Syrian armored columns stormed a rugged region near the border with Turkey on Wednesday in an expansion of a major military thrust into the northwest of the country to quell pro-democracy protests and pursue army defectors, local activists said.
They said hundreds of troops, accompanied by dozens of armored vehicles and buses carrying security forces and armed men loyal to President Bashar al-Assad, fired heavy machine guns randomly as they swept into at least 10 villages and towns in Jabal al-Zawiya from a nearby highway, after blocking off entrances to the region and cutting off communications.

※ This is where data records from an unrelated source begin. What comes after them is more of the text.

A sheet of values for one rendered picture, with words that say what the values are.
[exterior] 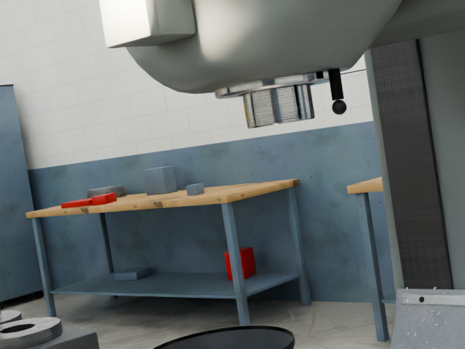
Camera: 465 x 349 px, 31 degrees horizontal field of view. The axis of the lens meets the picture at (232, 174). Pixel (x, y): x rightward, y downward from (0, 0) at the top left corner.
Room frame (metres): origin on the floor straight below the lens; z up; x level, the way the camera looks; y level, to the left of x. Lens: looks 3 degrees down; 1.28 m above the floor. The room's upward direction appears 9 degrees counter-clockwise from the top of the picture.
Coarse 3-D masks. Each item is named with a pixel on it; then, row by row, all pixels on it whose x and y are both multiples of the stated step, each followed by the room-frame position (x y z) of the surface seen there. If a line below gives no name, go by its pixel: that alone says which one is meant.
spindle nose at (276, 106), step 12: (300, 84) 0.57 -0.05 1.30; (252, 96) 0.57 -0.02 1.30; (264, 96) 0.57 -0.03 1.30; (276, 96) 0.56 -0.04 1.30; (288, 96) 0.57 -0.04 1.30; (300, 96) 0.57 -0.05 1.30; (252, 108) 0.57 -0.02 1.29; (264, 108) 0.57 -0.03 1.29; (276, 108) 0.56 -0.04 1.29; (288, 108) 0.56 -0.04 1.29; (300, 108) 0.57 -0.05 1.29; (312, 108) 0.58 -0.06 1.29; (252, 120) 0.58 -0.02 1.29; (264, 120) 0.57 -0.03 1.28; (276, 120) 0.56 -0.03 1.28; (288, 120) 0.56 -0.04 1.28; (300, 120) 0.57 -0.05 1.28
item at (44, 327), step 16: (0, 320) 0.93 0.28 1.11; (16, 320) 0.94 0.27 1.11; (32, 320) 0.91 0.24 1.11; (48, 320) 0.89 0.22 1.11; (0, 336) 0.85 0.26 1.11; (16, 336) 0.83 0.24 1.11; (32, 336) 0.84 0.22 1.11; (48, 336) 0.85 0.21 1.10; (64, 336) 0.86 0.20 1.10; (80, 336) 0.85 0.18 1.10; (96, 336) 0.86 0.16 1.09
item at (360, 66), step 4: (360, 60) 5.46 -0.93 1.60; (364, 60) 5.44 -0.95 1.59; (356, 64) 5.48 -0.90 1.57; (360, 64) 5.46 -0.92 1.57; (364, 64) 5.44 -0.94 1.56; (352, 68) 5.50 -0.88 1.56; (356, 68) 5.48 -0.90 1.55; (360, 68) 5.47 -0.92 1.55; (364, 68) 5.44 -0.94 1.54; (340, 72) 5.57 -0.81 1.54; (344, 72) 5.55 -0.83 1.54; (348, 72) 5.53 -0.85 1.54; (352, 72) 5.51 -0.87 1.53
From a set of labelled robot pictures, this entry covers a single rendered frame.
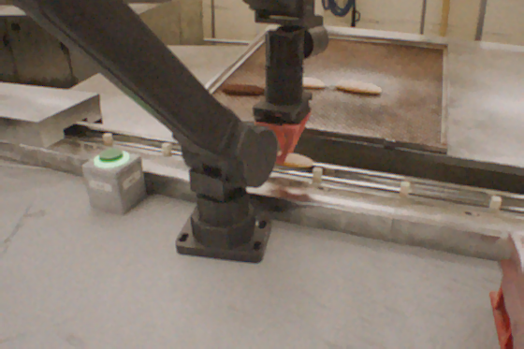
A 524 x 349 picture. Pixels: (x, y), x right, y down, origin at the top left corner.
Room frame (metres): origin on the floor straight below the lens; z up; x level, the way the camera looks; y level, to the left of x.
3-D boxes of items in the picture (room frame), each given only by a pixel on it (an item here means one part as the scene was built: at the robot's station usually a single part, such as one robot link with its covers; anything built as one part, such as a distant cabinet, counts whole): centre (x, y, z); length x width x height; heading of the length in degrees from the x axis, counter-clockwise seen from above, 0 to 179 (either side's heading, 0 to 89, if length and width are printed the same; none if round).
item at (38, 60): (4.26, 2.16, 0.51); 3.00 x 1.26 x 1.03; 70
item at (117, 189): (0.60, 0.25, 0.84); 0.08 x 0.08 x 0.11; 70
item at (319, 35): (0.67, -0.04, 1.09); 0.11 x 0.09 x 0.12; 149
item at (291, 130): (0.63, -0.02, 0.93); 0.07 x 0.07 x 0.09; 70
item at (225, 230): (0.49, 0.06, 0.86); 0.12 x 0.09 x 0.08; 81
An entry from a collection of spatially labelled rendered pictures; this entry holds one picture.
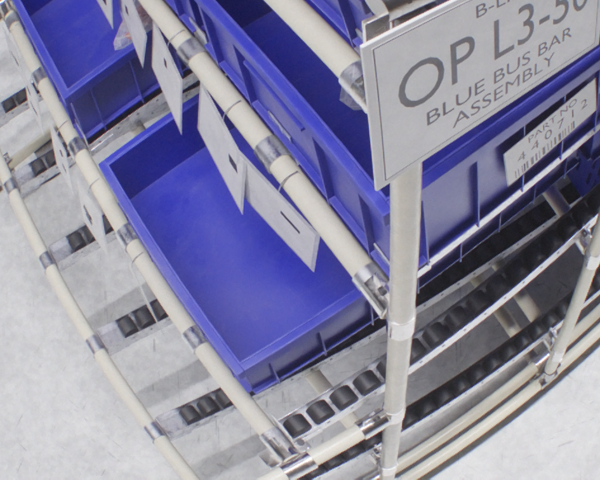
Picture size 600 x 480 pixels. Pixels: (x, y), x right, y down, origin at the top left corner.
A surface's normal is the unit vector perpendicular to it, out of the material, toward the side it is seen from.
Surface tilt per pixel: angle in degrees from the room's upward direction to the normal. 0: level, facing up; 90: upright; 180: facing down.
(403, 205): 90
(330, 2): 98
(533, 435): 0
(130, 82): 90
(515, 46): 90
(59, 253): 11
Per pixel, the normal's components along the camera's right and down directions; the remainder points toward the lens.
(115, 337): 0.10, -0.54
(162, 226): -0.10, -0.43
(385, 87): 0.56, 0.72

Arab League states on Tuesday called for “immediate change” in Syria and an end to the violence after months of a government crackdown on pro-democracy protesters opposed to President Bashar al-Assad’s rule.
The Syrian leadership must also start a national dialogue to resolve the conflict, foreign ministers said in a statement at the end of a meeting in Cairo.
“The current situation in Syria is still very serious and an immediate change has to happen in order to stop the bloodshed and prevent people facing more violence,” they said.
The ministers urged the Syrian authorities to implement measures agreed on during a visit by Arab League Secretary-General Nabil Elarby to Damascus last week, especially stopping all violent acts.
Elaraby told reporters that in Damascus, he had discussed with Assad a ceasefire, the release of political detainees and allowing an Arab League fact-finding mission to visit the country. He said Assad had been “responsive” but gave no more details.
The statement made no mention of a resolution rejecting U.S. unilateral sanctions against Damascus that had been circulated in draft form at the meeting.
Qatar’s Prime Minister Sheikh Hamad bin Jassim, chairing the meeting, said Arab states hoped the Syrian conflict could be solved internally or among Arab states rather than by international intervention.
The United States, which has imposed limits on trade with Syria under its 2004 Syria Accountability Act, has stepped up sanctions to include Assad, several aides and businesses.
Syrian government forces shot dead five mourners on Tuesday when they fired at a funeral for villagers killed the day before near Hama, local activists said.
Security police snipers began shooting from the roof of a school and a municipal water tank in the town of Kfar Nubouzeh, when hundreds of mourners began chanting slogans demanding Assad's downfall, activists in contact with residents said.
One activists said Kfar Nubouzeh was among the regions hardest hit by the assaults because it is the hometown of Hama's attorney general, who announced his defection 10 days ago and has not been heard from since.
The military operation focused on villages and towns north of Hama and on the al-Ghab Plain, farmland to the east.
UN High Commissioner for Human Rights Navi Pillay said that, as of Monday, a total of 2,600 people had been killed in the Syrian government’s crackdown.
But senior Assad aide Bouthaina Shaaban said on a visit to Moscow that 1,400 people had died since the demonstrations erupted in mid-March –half of them security force personnel and half of them “rebels.”
Damascus has consistently maintained that the protests are the work of armed groups, rejecting the reports of Western embassies and human rights groups that the great majority of those killed have been unarmed civilians.